Task item: From the first line to the last, please write out the data exactly.

[Records drawn from a dataset]

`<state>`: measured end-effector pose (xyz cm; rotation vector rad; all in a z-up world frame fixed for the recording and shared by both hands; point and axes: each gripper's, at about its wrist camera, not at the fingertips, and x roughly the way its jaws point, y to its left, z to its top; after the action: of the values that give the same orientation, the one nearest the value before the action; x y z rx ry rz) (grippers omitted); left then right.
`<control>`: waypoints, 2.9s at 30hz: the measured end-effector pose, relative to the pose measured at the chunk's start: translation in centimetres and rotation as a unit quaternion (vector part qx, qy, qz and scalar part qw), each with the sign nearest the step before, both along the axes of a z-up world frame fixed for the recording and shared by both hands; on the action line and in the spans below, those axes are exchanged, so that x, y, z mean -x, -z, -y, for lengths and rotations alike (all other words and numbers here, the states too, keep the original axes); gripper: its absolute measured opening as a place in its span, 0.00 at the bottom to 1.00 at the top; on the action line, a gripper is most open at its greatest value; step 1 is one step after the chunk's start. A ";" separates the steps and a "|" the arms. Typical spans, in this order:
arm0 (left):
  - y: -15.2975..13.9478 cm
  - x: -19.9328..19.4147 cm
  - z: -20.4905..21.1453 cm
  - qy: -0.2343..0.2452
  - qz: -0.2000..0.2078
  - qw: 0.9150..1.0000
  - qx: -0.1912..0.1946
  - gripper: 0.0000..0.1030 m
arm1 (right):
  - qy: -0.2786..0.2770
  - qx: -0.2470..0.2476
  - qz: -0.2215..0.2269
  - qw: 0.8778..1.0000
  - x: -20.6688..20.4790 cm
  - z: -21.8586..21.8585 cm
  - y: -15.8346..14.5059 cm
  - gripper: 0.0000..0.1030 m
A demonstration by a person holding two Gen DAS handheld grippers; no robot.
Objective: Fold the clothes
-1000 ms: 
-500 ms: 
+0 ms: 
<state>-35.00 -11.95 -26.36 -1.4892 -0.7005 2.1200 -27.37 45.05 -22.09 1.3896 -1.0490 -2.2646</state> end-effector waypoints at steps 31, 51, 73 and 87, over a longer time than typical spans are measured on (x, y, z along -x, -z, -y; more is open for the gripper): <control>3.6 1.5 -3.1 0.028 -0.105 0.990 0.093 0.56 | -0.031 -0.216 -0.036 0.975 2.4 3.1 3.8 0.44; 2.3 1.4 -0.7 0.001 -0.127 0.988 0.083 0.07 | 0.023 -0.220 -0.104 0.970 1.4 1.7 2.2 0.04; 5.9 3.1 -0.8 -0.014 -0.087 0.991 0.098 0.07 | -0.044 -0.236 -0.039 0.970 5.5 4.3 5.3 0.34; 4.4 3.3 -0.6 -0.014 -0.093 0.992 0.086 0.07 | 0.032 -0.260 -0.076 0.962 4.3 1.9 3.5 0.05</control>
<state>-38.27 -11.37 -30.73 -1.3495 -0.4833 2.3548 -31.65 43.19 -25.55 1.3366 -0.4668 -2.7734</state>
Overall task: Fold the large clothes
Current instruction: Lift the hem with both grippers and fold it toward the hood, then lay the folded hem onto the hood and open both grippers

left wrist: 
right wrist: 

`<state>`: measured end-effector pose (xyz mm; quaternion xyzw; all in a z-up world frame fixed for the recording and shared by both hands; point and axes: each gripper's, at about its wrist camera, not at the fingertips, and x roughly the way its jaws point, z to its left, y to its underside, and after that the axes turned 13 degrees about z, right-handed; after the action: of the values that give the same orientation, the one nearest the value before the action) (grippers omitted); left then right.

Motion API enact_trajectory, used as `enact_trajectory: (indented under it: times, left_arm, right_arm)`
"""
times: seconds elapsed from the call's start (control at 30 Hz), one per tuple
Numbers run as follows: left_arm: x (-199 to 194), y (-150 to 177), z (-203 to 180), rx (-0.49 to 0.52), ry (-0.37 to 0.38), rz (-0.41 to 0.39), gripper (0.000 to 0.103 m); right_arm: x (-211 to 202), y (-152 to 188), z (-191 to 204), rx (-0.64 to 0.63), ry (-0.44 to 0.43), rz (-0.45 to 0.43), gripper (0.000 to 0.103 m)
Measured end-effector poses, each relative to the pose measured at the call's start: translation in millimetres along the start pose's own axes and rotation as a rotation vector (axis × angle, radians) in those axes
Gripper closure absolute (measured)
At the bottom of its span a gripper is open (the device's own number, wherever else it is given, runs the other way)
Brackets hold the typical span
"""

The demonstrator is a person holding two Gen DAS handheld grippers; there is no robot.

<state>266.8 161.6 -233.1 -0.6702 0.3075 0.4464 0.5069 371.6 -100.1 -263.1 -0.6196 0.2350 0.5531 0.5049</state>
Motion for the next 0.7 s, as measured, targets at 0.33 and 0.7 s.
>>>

Solution to this task:
`<state>`: measured end-effector pose (xyz cm; rotation vector rad; all in a z-up world frame fixed for the recording and shared by both hands; point and axes: each gripper's, at about its wrist camera, not at the fingertips, and x roughly the way its jaws point, y to its left, z to its top; after the action: of the values that give the same orientation, the one nearest the value before the action; x y z rx ry rz) (grippers omitted); left then right.
`<control>`: waypoints, 2.9s at 30hz: the measured end-effector pose, relative to the pose measured at the chunk's start: translation in centimetres and rotation as a unit quaternion (vector part qx, qy, qz and scalar part qw), each with the sign nearest the step before, both along the axes of a z-up world frame fixed for the recording and shared by both hands; on the action line and in the spans below, those axes are exchanged, so that x, y, z mean -x, -z, -y, for lengths and rotations alike (all other words and numbers here, the states too, keep the original axes); gripper: its absolute measured opening as a place in its span, 0.00 at the bottom to 1.00 at the top; on the action line, a gripper is most open at its greatest value; step 1 is one step after the chunk's start. A ";" separates the steps and a "|" the arms. Typical spans, in this order:
arm0 (left):
  - y: -15.2975..13.9478 cm
  - x: -19.9328..19.4147 cm
  - z: -20.4905..21.1453 cm
  - qy: -0.2343..0.2452
  - qz: -0.2000..0.2078
  - qw: 0.9150..1.0000
  - qx: -0.1912..0.1946
  - gripper: 0.0000..0.1030 m
arm1 (right):
  - qy: -0.2786..0.2770
  - qx: -0.2470..0.2476
  - qz: -0.2215..0.2269
  - qw: 0.8778..1.0000
  - x: -20.6688..20.4790 cm
  - z: -21.8586..21.8585 cm
  - y: -15.8346..14.5059 cm
  - gripper: 0.0000..0.1030 m
A demonstration by a person holding two Gen DAS handheld grippers; no robot.
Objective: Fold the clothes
-1000 ms: 
-500 ms: 
+0 ms: 
<state>-35.00 -11.95 -26.36 -1.4892 -0.7005 2.1200 -27.37 45.05 -22.09 1.3896 -1.0490 -2.2646</state> end-effector waypoints at steps 31, 51, 73 and 87, over a longer time than typical spans are measured on (x, y, z along -x, -z, -y; more is open for the gripper): <control>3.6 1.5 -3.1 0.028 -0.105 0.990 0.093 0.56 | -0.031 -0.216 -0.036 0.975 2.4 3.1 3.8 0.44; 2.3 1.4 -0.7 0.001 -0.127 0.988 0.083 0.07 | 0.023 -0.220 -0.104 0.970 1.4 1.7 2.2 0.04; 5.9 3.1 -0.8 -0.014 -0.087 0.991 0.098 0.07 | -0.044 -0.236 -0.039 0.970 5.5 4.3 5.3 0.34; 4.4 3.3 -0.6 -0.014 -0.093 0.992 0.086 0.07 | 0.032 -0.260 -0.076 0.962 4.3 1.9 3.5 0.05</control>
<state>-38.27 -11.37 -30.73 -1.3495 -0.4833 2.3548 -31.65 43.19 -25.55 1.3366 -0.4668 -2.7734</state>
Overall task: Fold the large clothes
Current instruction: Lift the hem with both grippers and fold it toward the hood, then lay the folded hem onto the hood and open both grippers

left wrist: 
right wrist: 

`<state>`: measured end-effector pose (xyz mm; quaternion xyzw; all in a z-up world frame fixed for the recording and shared by both hands; point and axes: each gripper's, at about its wrist camera, not at the fingertips, and x roughly the way its jaws point, z to its left, y to its underside, and after that the axes turned 13 degrees about z, right-handed; after the action: of the values that give the same orientation, the one nearest the value before the action) (grippers omitted); left then right.

Motion API enact_trajectory, used as `enact_trajectory: (indented under it: times, left_arm, right_arm)`
"""
times: seconds elapsed from the call's start (control at 30 Hz), one per tuple
Numbers run as follows: left_arm: x (-199 to 194), y (-150 to 177), z (-203 to 180), rx (-0.49 to 0.52), ry (-0.37 to 0.38), rz (-0.41 to 0.39), gripper (0.000 to 0.103 m); right_arm: x (-211 to 202), y (-152 to 188), z (-191 to 204), rx (-0.64 to 0.63), ry (-0.44 to 0.43), rz (-0.45 to 0.43), gripper (0.000 to 0.103 m)
Measured end-effector poses, each relative to the pose measured at the call's start: translation in millimetres along the start pose's own axes and rotation as a rotation vector (axis × angle, radians) in those axes
Gripper closure absolute (measured)
At the bottom of its span a gripper is open (the device's own number, wherever else it is given, runs the other way)
Brackets hold the typical span
"""

The demonstrator is a person holding two Gen DAS handheld grippers; there is no robot.

<state>266.8 161.6 -233.1 -0.6702 0.3075 0.4464 0.5069 371.6 -100.1 -263.1 -0.6196 0.2350 0.5531 0.5049</state>
Motion for the next 0.7 s, as measured, targets at 0.33 and 0.7 s.
>>>

With that, the output is complete.